Extinct genus of snakes

Palaeopython is an extinct genus of snake from the Eocene of Europe. The genus has been used to refer to large Western and Central European snake vertebrae from the Eocene. P. cadurcensis (the type species, originally named as a species of Python by Henri Filhol in 1877) and the tentatively-referred "P." neglectus (named by Alphonse Trémeau de Rochebrune in 1884) originate from France; P. ceciliensis (named by Ben Barnes in 1927) originates from Germany; and P. helveticus (named by Georgios Georgalis & Torsten Scheyer in 2019) originates from Switzerland. A species known from multiple well-preserved specimens found in the Messel Pit of Germany, P. fischeri, was named by Stephan Schaal in 2004, but examination of the genus showed that it represented a distinct lineage; it was renamed Eoconstrictor fischeri in 2020 by Agustín Scanferla and Krister T. Smith. Another species from France, P. filholii (named by Rochebrune in 1880), was moved to the genus Phosphoroboa in 2021 by Georgalis, Márton Rabi, and Smith.
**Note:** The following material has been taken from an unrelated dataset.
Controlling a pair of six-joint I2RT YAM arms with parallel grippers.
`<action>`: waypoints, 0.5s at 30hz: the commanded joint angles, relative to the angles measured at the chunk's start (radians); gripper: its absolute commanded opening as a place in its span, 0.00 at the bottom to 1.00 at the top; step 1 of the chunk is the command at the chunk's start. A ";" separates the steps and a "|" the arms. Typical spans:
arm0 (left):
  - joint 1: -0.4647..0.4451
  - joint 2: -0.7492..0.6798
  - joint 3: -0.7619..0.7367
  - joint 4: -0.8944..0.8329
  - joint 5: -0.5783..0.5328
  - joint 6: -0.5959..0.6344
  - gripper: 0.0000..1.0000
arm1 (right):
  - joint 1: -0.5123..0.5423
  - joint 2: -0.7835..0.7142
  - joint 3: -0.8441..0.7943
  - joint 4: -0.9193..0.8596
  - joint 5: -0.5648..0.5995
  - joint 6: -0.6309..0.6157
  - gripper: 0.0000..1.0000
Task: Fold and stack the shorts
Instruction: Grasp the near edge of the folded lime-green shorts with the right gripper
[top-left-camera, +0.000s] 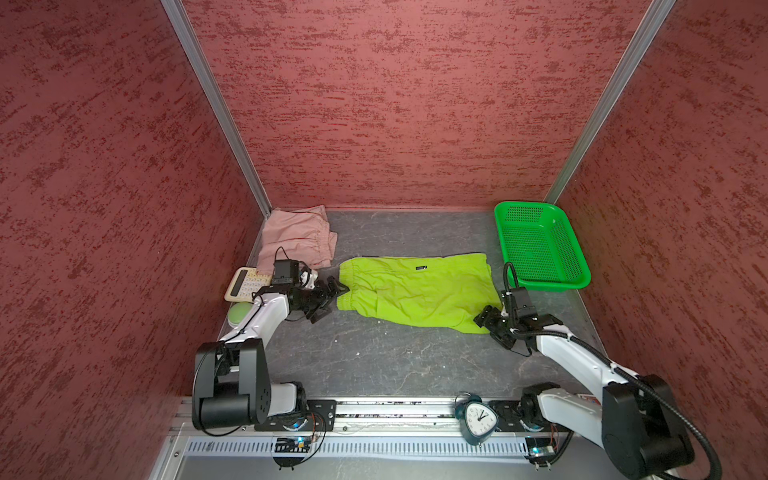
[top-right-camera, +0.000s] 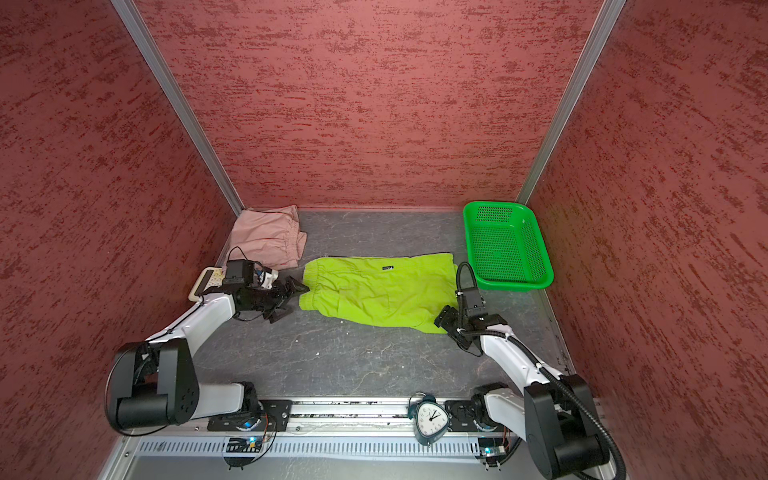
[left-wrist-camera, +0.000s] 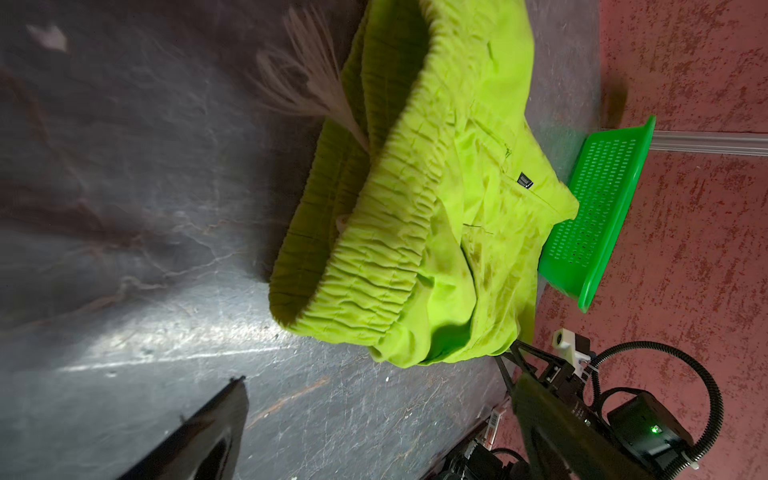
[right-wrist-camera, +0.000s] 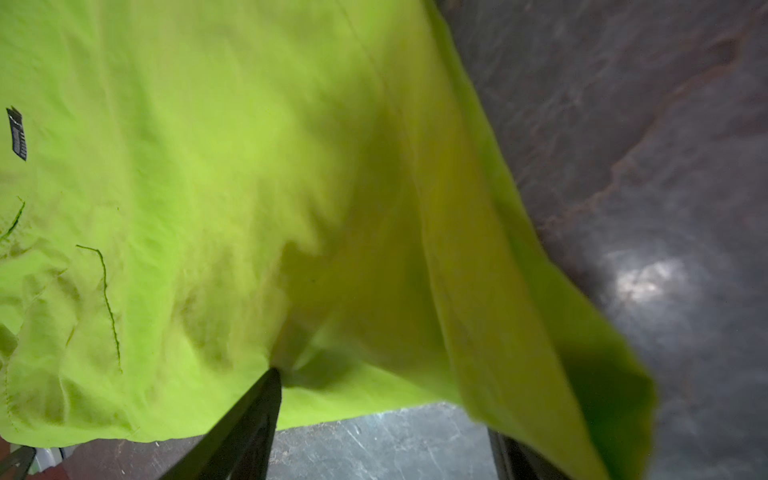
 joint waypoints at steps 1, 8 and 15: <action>-0.031 0.026 -0.005 0.099 0.000 -0.003 0.99 | -0.019 -0.027 0.018 -0.013 0.038 0.009 0.79; -0.067 0.109 0.015 0.116 -0.053 0.026 0.83 | -0.069 -0.055 0.072 -0.060 0.049 -0.005 0.80; -0.063 0.016 0.120 -0.077 -0.120 0.087 1.00 | -0.031 -0.143 0.206 -0.156 -0.001 -0.086 0.79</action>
An additional species, P. sardus, was described in 1901 by Alessandro Portis from the Middle Miocene of Monte Albu (Sardinia, Italy). However, a reevaluation of the holotype specimen of this species revealed it to actually belong to an indeterminate acanthomorph fish. A new species, P. schaali, based on two complete skeletons from the Eocene of Messel, Germany, was described in 2022 by Smith and Scanferla.